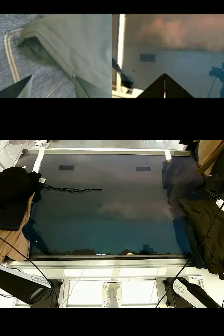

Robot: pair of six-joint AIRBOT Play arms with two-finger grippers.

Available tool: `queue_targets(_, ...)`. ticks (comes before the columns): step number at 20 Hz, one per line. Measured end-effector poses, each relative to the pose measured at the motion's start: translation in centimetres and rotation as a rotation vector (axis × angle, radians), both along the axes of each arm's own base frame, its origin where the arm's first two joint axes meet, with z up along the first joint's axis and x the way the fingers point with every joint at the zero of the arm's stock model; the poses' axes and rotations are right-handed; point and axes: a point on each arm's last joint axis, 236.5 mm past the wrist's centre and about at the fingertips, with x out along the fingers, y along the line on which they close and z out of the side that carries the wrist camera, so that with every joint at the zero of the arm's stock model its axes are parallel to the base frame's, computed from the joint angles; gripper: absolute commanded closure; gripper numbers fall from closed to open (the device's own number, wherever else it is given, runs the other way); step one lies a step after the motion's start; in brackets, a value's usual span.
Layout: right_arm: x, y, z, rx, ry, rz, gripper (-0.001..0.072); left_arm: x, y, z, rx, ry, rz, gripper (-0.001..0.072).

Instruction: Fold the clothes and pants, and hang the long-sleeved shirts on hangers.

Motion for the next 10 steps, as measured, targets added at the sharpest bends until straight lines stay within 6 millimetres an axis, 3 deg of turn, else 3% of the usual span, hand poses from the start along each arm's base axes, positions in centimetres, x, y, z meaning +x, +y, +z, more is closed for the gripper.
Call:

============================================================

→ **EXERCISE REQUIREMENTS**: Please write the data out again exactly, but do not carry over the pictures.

→ **YOUR RESPONSE**:
Robot: pair of six-joint AIRBOT Play arms with two-finger grippers.

Available tool: `queue_targets(_, ...)`. ticks (comes before the columns): step number at 20 Hz, one per line. Measured end-effector poses, each relative to the pose measured at the motion's start: translation in centimetres and rotation as a rotation vector (axis × angle, radians), both along the axes of each arm's own base frame, its origin where the arm's first two joint axes meet, with z up along the first joint's axis and x the way the fingers point with every joint at the zero of the arm's stock model; the poses' axes and rotations are right-handed; point and axes: a point on each arm's last joint axis, 236.5 mm past the wrist's centre and about at the fingertips, with x out along the fingers, y along the line on which they close and z out of the side that carries the wrist camera, so that with every joint at the zero of the arm's stock model its axes are parallel to the base frame's, computed from the joint angles; gripper: absolute commanded closure; gripper numbers fall from closed to open (the device's own number, wherever else it is given, runs the other way); step one lies a step after the motion's start; in brackets, a value's usual span.
Layout: right_arm: x, y, z, rx, ry, rz, gripper (-0.001..0.072); left_arm: x, y, z, rx, ry, rz, gripper (-0.001..0.072).

Instruction: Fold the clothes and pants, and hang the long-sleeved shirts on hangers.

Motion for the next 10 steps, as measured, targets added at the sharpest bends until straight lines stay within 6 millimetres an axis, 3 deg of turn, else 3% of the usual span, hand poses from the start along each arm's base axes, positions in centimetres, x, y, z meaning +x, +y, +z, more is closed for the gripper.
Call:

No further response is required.